Last Updated: March 2017
Everybody knows that the two most widely attended Sunday morning church services are Christmas and Easter. Indeed, many people attend only on those Sundays. I remember a personal encounter with a woman who came to church on either Easter or Christmas (can’t remember clearly which) some years ago while I was an assistant pastor at a large urban congregation. She arrived exactly at the hour that the service was to start and was very angry that there were no seats left. “Well!” she said loudly into the air over my head, “Next year, I’ll certainly find another church!” I wanted to tell her that we do this every week, but she huffed off before I could offer that clarification. One pastor I heard closed his Christmas sermon with the observation that he would look forward to seeing many of his flock in four months, on Easter. It was a snarky comment, but one that bubbled out of a common pastoral frustration. Not all pastors look forward to the two Big Sundays, for a couple of reasons.

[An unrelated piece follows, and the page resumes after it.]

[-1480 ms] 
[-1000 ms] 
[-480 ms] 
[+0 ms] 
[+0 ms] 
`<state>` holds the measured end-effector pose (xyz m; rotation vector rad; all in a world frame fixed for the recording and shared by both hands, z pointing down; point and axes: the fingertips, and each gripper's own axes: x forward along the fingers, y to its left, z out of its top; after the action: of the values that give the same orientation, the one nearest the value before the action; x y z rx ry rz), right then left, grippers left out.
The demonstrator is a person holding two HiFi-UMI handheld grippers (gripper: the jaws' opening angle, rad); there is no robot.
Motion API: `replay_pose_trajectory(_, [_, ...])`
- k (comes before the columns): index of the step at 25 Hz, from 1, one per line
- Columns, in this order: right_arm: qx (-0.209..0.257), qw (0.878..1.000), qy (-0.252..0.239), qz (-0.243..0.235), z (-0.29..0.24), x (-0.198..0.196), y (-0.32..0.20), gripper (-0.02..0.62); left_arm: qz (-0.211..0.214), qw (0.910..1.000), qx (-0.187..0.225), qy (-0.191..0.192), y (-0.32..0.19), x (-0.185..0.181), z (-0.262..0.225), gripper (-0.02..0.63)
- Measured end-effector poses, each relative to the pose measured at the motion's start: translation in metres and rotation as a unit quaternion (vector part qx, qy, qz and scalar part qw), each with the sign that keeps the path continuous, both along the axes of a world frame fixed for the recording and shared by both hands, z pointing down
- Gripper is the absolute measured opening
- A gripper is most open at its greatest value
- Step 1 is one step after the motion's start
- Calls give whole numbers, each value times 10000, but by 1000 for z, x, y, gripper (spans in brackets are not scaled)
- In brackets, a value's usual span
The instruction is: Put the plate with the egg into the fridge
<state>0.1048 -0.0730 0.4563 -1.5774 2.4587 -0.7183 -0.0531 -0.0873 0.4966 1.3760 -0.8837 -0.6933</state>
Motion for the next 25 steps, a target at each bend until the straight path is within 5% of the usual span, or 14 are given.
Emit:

Pastor Preparations for Easter
One is that Long-term pastoring in this culture can develop barnacles of cynicism, evidenced by the sermon ending I just mentioned. Another is that pastors sometimes wonder if they can preach anything “new” at an annual celebration like this. Easter is right around the corner, so let me offer a few thoughts that have helped me through the years.
Learn something new
First, refresh your own appreciation for the resurrection by reading something you haven’t already studied on the subject. In fact, start this as soon as possible, looking for good material of all kinds that addresses or applies to any of the passages on Passion Week. Steep your mind in the events, the drama, and the redemptive logic of that last week of Christ’s earthly life until it starts to amaze you personally again. We pastors can allow our own thoughts to go stale on important subjects, partly out of busy-ness I think, but perhaps also out of a sense that since we’ve preached these topics so often we don’t need to put too much creative thought into them. Then too, after years of Easter preaching the experienced pastor can sound like a re-run to himself. That feeling is deadly to preaching of any kind, but especially at Easter. Theologian D.A. Carson once said that in over thirty years of teaching young ministerial students he noticed that they did not show enthusiasm for the things he told them to remember—they remembered the things he himself was excited about. His own conviction and sense of urgency about a given topic was the thing that enabled them to connect with it. They got excited about what he was excited about. You can’t fake this sort of passion. There’s nothing worse than watching a pastor act like he’s excited. We need to actually be eager to talk about the realities of the message of Christ. For that, we must read fresh, quality material that stirs our minds.
Spread the news
Second, start early to remind the congregation that Passion Week is coming. Find ways to comment, teach, write, preach, announce or in some way communicate that Easter is actually the most important time of the year for Christians. At our church usually do something on Ash Wednesday at our mid-week Bible study, a biblical teaching that focuses on this important season. Many churches celebrate Lent in various ways, which is a tried and true means of focusing the attention on Easter. But even if you serve in a non-traditional setting where Lent is not part of your annual calendar, there are ways of selecting texts from which to preach, topics for prayer, music and art that serve to point our hearts toward Resurrection Sunday. Warm up the jets.
Target the newcomers
Third, (something you may already know but which I would be negligent to leave out) when preparing your Easter sermon, instead of wondering if this message is “hitting” the old-timers who seem to know it all, focus primarily on the first-timers, those hearing the gospel for perhaps the first time. Keep them before your mind as you work on your exposition and application. Put yourself in their shoes and ask, “If I were a person looking for hope and meaning in a fallen world, how would this message of Christ’s resurrection affect me?” Speak and teach as though many or even most of the people there are not converted and do not actually understand the extraordinary claim that Jesus of Nazareth came back from the dead. Why? Because many are not converted, but also because even those that are will need fresh insight. One writer said it takes 27 repetitions of a new fact for people to absorb it into their daily thinking. Repeating vital material in new ways is a crucial aspect of pastoral teaching. This is not a re-run. The resurrection is not like an insurance policy that once a person owns it, they can leave it in a file drawer until their funeral. There is much to learn still about the entailments and implications of Christ’s victory over sin and death.
The message of the death, burial, and resurrection of Jesus Christ is what sets the gospel apart from all philosophy and religion in our world. It is offensive to some, incredible to many, and transforming to those the Lord is calling out of darkness and into his marvelous light and life. Hold forth with confidence.